BECAUSE THIS SOFTWARE IS LICENSED FREE OF CHARGE, THERE IS NO WARRANTY FOR THE SOFTWARE, TO THE EXTENT PERMITTED BY APPLICABLE LAW. EXCEPT WHEN OTHERWISE STATED IN WRITING THE COPYRIGHT HOLDERS AND/OR OTHER PARTIES PROVIDE THE SOFTWARE "AS IS" WITHOUT WARRANTY OF ANY KIND, EITHER EXPRESSED OR IMPLIED, INCLUDING, BUT NOT LIMITED TO, THE IMPLIED WARRANTIES OF MERCHANTABILITY AND FITNESS FOR A PARTICULAR PURPOSE. THE ENTIRE RISK AS TO THE QUALITY AND PERFORMANCE OF THE SOFTWARE IS WITH YOU. SHOULD THE SOFTWARE PROVE DEFECTIVE, YOU ASSUME THE COST OF ALL NECESSARY SERVICING, REPAIR, OR CORRECTION.

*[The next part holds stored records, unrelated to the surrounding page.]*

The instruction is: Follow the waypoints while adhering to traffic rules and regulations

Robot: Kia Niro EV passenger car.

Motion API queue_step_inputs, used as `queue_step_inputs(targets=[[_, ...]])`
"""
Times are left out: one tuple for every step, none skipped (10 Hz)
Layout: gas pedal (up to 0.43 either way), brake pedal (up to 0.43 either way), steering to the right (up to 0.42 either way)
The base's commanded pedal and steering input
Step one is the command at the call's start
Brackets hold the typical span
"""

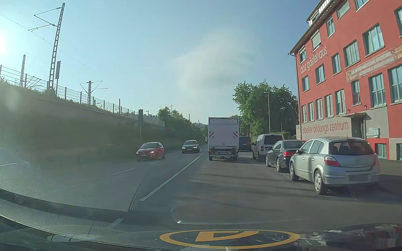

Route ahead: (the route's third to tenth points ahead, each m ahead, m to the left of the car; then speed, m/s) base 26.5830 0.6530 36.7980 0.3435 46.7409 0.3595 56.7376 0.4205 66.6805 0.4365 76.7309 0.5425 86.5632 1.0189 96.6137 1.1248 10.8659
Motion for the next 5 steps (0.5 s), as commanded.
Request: queue_step_inputs(targets=[[0.169, 0.000, -0.003], [0.169, 0.000, -0.001], [0.169, 0.000, -0.001], [0.169, 0.000, 0.000], [0.157, 0.000, 0.001]])
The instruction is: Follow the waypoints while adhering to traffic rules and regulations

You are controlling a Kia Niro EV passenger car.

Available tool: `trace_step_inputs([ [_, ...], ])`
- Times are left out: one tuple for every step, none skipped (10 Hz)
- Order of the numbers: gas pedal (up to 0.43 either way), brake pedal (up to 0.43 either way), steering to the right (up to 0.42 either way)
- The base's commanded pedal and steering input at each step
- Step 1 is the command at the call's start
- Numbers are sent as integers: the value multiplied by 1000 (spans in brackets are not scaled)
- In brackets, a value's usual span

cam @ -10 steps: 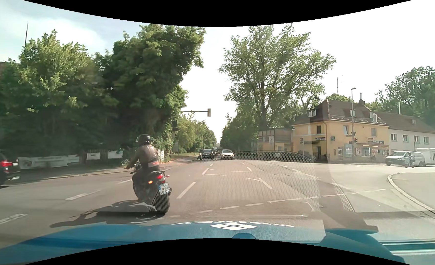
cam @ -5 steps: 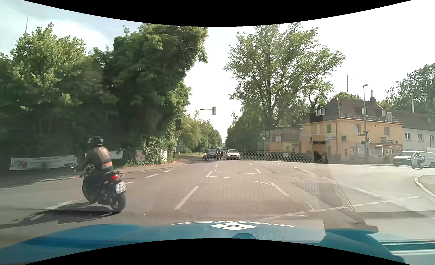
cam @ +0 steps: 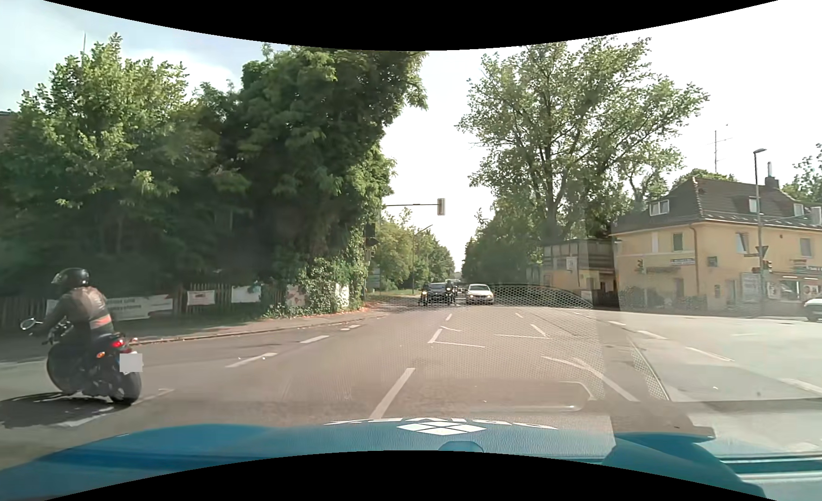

IN NO EVENT UNLESS REQUIRED BY APPLICABLE LAW OR AGREED TO IN WRITING WILL ANY COPYRIGHT HOLDER, OR ANY OTHER PARTY WHO MAY MODIFY AND/OR REDISTRIBUTE THE SOFTWARE AS PERMITTED BY THE ABOVE LICENSE, BE LIABLE TO YOU FOR DAMAGES, INCLUDING ANY GENERAL, SPECIAL, INCIDENTAL, OR CONSEQUENTIAL DAMAGES ARISING OUT OF THE USE OR INABILITY TO USE THE SOFTWARE (INCLUDING BUT NOT LIMITED TO LOSS OF DATA OR DATA BEING RENDERED INACCURATE OR LOSSES SUSTAINED BY YOU OR THIRD PARTIES OR A FAILURE OF THE SOFTWARE TO OPERATE WITH ANY OTHER SOFTWARE), EVEN IF SUCH HOLDER OR OTHER PARTY HAS BEEN ADVISED OF THE POSSIBILITY OF SUCH DAMAGES.